Along with Mr. Zevon. New playlist—guess the theme.
Townes told a joke between sad songs, before I answered the door. Something Jerry Jeff Walker told him. Goes like this, more or less.
Drunk guy’s wanderin’ around lookin’ for his car.
Cop comes up, asks does he needs help?.
“I lost my car,” drunk says.
“Well, where was it the last time you looked?”
“Right here,” the drunk points, “right on the end of this key,”
“Maybe we oughta go downtown, to the station,” cop says. “Get this all sorted out… But first, I think you better zip-up your fly.”
Drunk looks down and says, “Ah, man… they got my girl too?!”
I said to David, “Where the hell’d you come from?”
He said “Dallas.”
Took a lotta jobs, one of them was teaching country dance lessons.
Once danced with a woman he never met or looked-at, he said. Their first waltz was outside of work. Outside the dance studio, at the honky tonk.
She saw him on the dance floor, knew he could dance, and asked him to teach her.
Ended up marrying her. Few years later he left for Spokane, after she found another partner.
Never made it to Spokane. Stopped off in Portland along the way. Where he married the last.
I told him I’d been writing about country music and comedy, just came back from Tulsa. Woody Guthrie, Cain’s Ballroom, Bob Wills…
He said something about Wills always being a Texas playboy, no matter where he’d lived or played.
“I’m from Houston,” I offered.
“Hell you come from the armpit of the world!” he said.
I didn’t protest.
“I used to drive a truck through there. Awful. One night I came through at 3:00 am. Thought by that hour the Gulf Freeway wouldn’t be congested. It was closed for construction.”
Yeah, I said. They’re always working on something down there, adding an exxtra lane for traffic. By the time they get done they need another. “The street plan looks like a shook-up can of worms.”
“You know who Jerry Reed is?” David asked.
Not really. My mind jumped to Jimmy Reed. “Maybe…”
“Country singer. Played the truck driver in Smokey and the Bandit.”
Ah—“Yeah.” I knew that face.
“He had a good one, about divorce.” Said…
We split everything, right down the middle. Even the diamond mine. She took the mine, and I got the shaft.
I laughed and shook my head. We exchanged a few more stories, mine about Tulsa and life at home. Each of his punctuated by a joke.

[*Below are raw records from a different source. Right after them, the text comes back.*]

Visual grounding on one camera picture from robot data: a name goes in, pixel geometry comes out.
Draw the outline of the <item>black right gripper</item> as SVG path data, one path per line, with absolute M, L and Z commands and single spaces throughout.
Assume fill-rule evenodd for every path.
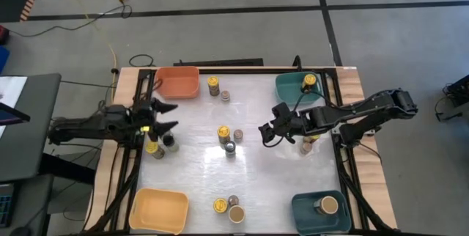
M 313 136 L 314 133 L 305 126 L 303 119 L 289 109 L 285 103 L 279 103 L 272 108 L 274 129 L 268 123 L 258 127 L 261 133 L 262 143 L 267 144 L 274 140 L 276 135 L 284 137 Z

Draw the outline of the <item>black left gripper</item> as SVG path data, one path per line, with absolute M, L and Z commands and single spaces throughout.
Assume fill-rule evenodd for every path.
M 151 141 L 157 142 L 159 138 L 175 127 L 178 121 L 158 122 L 156 121 L 156 112 L 165 114 L 177 107 L 177 104 L 163 103 L 157 98 L 151 98 L 150 100 L 141 100 L 126 108 L 130 124 L 126 130 L 126 142 L 133 142 L 136 135 L 144 131 Z

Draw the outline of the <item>tan-lid gold-label jar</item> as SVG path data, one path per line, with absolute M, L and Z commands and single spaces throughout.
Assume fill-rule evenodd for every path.
M 314 202 L 314 208 L 324 215 L 333 215 L 339 209 L 338 201 L 332 196 L 324 196 Z
M 245 210 L 240 205 L 233 205 L 228 211 L 229 220 L 234 224 L 240 224 L 245 220 Z

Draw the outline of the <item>light teal plastic bin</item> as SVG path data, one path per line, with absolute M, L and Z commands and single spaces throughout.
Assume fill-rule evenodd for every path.
M 320 75 L 314 72 L 284 73 L 276 77 L 276 94 L 280 102 L 285 102 L 289 106 L 294 106 L 298 98 L 303 94 L 301 91 L 304 78 L 313 75 L 316 78 L 311 86 L 311 94 L 305 95 L 300 101 L 301 105 L 309 105 L 323 95 L 323 88 Z

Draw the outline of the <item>orange plastic bin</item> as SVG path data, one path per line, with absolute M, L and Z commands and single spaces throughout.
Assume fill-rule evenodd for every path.
M 157 93 L 165 99 L 192 99 L 199 95 L 199 69 L 193 66 L 161 67 Z

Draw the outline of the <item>black flat bar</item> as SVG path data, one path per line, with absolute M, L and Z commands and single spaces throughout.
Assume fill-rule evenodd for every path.
M 203 62 L 184 62 L 179 60 L 173 64 L 174 67 L 179 66 L 195 66 L 195 67 L 242 67 L 242 66 L 263 66 L 263 58 L 253 59 L 227 59 L 227 60 L 210 60 Z

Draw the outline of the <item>yellow plastic bin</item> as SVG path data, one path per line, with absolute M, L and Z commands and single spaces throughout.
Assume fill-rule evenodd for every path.
M 188 215 L 188 196 L 180 191 L 141 188 L 133 199 L 128 223 L 145 229 L 179 235 Z

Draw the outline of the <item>dark teal plastic bin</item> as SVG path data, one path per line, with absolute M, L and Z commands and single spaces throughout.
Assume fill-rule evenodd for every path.
M 337 213 L 324 215 L 314 208 L 314 202 L 324 196 L 332 196 L 339 203 Z M 296 194 L 292 198 L 292 214 L 301 236 L 349 232 L 352 226 L 347 200 L 340 191 L 317 191 Z

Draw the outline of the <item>grey desk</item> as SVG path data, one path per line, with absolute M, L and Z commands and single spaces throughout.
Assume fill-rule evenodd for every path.
M 7 126 L 0 137 L 0 182 L 37 175 L 61 78 L 58 73 L 27 78 L 15 108 L 30 121 Z

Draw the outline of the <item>white paper sheet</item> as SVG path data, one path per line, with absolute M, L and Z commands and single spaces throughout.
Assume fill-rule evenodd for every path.
M 26 76 L 0 76 L 0 103 L 17 109 L 15 106 L 26 85 L 26 81 Z M 7 126 L 0 126 L 0 138 Z

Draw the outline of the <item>dark tablet screen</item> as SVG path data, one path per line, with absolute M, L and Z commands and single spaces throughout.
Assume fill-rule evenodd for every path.
M 29 121 L 29 115 L 4 103 L 0 103 L 0 126 L 20 124 Z

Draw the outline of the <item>blue floor object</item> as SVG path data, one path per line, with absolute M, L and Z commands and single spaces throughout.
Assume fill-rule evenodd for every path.
M 0 74 L 3 72 L 4 67 L 7 64 L 10 51 L 0 45 Z

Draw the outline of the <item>dark keyboard device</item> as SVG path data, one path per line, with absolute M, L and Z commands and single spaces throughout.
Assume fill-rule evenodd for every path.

We bid good night. As he walked down the steps, he paused for one more.
“Truly though, I tell you, I married Mrs. Right…”
Uh Huh.
“Didn’t tell me her first name was ‘Always’.”
I laughed again and muttered, “Where in hell?” Told him he came straight out of my writing.
“Maybe I was sent here for a reason,” were the angel of David’s last words over his shoulder.
It was surely more than brisket tacos.
I texted him, before I ate those tacos. Asked if he’d heard the one Jerry Jeff Walker told Townes Van Zandt. Told him the joke about the drunk guy looking for his car, who found out he’d lost his girl too.
Never heard from David again. But I’m damn sure he’d already heard that joke. Hope he finally made it to Spokane.
And me to Newark and Naples. Arrivederci.
I loved this and am so glad you lived to tell it!